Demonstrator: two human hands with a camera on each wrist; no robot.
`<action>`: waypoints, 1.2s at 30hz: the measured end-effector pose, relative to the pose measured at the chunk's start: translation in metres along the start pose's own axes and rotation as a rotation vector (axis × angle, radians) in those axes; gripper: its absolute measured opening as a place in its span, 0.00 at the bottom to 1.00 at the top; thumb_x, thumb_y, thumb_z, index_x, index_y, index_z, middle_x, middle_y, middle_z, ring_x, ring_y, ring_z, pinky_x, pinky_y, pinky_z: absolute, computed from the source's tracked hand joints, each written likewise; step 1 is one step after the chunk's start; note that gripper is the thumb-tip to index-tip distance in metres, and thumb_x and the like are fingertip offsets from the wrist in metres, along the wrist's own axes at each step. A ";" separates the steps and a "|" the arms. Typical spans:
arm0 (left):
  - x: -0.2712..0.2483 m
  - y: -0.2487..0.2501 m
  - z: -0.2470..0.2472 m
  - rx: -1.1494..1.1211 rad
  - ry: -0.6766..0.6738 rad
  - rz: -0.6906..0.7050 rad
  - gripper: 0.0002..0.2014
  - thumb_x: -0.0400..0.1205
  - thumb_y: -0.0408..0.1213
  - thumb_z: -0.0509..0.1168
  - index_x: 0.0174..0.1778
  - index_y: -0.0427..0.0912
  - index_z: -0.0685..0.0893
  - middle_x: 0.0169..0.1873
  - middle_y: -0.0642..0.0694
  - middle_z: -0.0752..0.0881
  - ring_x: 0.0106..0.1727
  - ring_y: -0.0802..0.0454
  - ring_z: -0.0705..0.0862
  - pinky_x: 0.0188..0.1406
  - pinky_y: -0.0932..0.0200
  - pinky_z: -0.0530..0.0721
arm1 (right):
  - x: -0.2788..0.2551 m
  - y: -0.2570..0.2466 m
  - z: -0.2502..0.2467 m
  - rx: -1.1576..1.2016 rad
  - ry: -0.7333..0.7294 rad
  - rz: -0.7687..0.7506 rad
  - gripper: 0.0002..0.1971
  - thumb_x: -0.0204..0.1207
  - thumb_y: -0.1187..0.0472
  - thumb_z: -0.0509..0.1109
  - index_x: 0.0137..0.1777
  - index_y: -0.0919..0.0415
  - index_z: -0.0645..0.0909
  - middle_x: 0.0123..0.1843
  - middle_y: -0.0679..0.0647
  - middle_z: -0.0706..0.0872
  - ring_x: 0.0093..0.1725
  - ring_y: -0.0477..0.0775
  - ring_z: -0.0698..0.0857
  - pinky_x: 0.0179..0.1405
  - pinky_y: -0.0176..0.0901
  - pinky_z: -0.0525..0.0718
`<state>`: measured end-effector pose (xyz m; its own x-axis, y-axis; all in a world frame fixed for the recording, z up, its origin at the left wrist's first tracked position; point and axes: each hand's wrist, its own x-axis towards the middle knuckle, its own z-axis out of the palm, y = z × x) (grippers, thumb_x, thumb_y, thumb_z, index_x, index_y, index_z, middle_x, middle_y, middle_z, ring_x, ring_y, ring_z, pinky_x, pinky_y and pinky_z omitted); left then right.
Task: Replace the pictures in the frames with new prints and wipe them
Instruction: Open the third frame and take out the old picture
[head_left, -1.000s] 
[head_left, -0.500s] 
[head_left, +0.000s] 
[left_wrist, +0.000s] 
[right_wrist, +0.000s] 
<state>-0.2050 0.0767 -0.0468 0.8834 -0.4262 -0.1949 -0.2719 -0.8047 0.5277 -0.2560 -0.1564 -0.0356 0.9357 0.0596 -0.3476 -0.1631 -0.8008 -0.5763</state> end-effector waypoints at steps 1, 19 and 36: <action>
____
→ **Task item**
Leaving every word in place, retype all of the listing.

→ **Completed exercise**
Demonstrator: two human hands with a camera on each wrist; no robot.
`<action>`: waypoints, 1.2s at 30hz: the measured end-effector pose, relative to the pose measured at the chunk's start: translation in metres along the start pose's own axes and rotation as a rotation vector (axis × angle, radians) in those axes; gripper: its absolute measured opening as a place in its span, 0.00 at the bottom to 1.00 at the top; thumb_x, thumb_y, thumb_z, index_x, index_y, index_z, middle_x, middle_y, middle_z, ring_x, ring_y, ring_z, pinky_x, pinky_y, pinky_z: absolute, computed from the source's tracked hand joints, each written likewise; step 1 is one step after the chunk's start; note that gripper is the thumb-tip to index-tip distance in metres, and thumb_x and the like are fingertip offsets from the wrist in metres, along the wrist's own axes at each step. A ";" separates the steps and a "|" the arms. Typical spans:
arm0 (left):
  - x: -0.2712..0.2483 m
  - y: -0.2487..0.2501 m
  - z: -0.2470..0.2472 m
  - rx: -1.1494..1.1211 rad
  - ry: -0.6766..0.6738 rad
  - rz: -0.6906..0.7050 rad
  - gripper: 0.0002..0.2014
  - thumb_x: -0.0400..0.1205
  - thumb_y: -0.0408..0.1213
  - thumb_z: -0.0509..0.1168
  - index_x: 0.0174..0.1778
  - index_y: -0.0427..0.0912
  - index_z: -0.0685..0.0893
  - middle_x: 0.0169..0.1873
  - middle_y: -0.0642..0.0694
  - middle_z: -0.0752..0.0881
  - ring_x: 0.0106..0.1727
  - ring_y: -0.0802..0.0454
  - ring_z: -0.0705..0.0862
  - pinky_x: 0.0188..0.1406
  - pinky_y: -0.0932..0.0200
  - pinky_z: -0.0530..0.0721
arm1 (right):
  - x: -0.2788..0.2551 m
  - y: -0.2570..0.2466 m
  - z: -0.2502..0.2467 m
  - rx: -1.1576..1.2016 rad
  - ry: -0.7333..0.7294 rad
  - rz: -0.7687..0.7506 rad
  - gripper: 0.0002..0.1971
  - thumb_x: -0.0204..0.1207
  - thumb_y: -0.1187..0.0472
  - thumb_z: -0.0509..0.1109
  - index_x: 0.0137..0.1777
  - index_y: -0.0919..0.0415
  - index_z: -0.0645..0.0909
  - middle_x: 0.0123..0.1843
  - middle_y: -0.0679..0.0647
  - middle_z: -0.0706..0.0872
  - ring_x: 0.0093..0.1725
  - ring_y: -0.0477..0.0775
  - ring_z: -0.0698..0.0857
  - pinky_x: 0.0179..0.1405
  - pinky_y: -0.0176..0.0901
  - pinky_z: -0.0525..0.0718
`<state>`: measured end-effector pose (xyz m; its own x-axis, y-axis; all in a world frame fixed for the recording, z up, its origin at the left wrist's first tracked position; point and axes: each hand's wrist, its own x-axis towards the middle knuckle, its own z-axis out of the palm, y = z × x) (grippers, thumb_x, thumb_y, thumb_z, index_x, index_y, index_z, middle_x, middle_y, middle_z, ring_x, ring_y, ring_z, pinky_x, pinky_y and pinky_z omitted); left then right.
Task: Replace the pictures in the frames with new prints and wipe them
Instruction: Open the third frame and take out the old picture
[head_left, -1.000s] 
[head_left, -0.500s] 
[head_left, +0.000s] 
[left_wrist, +0.000s] 
[right_wrist, +0.000s] 
<state>-0.2050 0.0767 -0.0468 0.8834 -0.4262 -0.1949 -0.2719 -0.8047 0.5277 -0.2560 -0.1564 -0.0356 0.9357 0.0596 -0.3476 -0.1631 -0.8008 -0.5763</state> end-effector waypoints at steps 1, 19 and 36: <action>

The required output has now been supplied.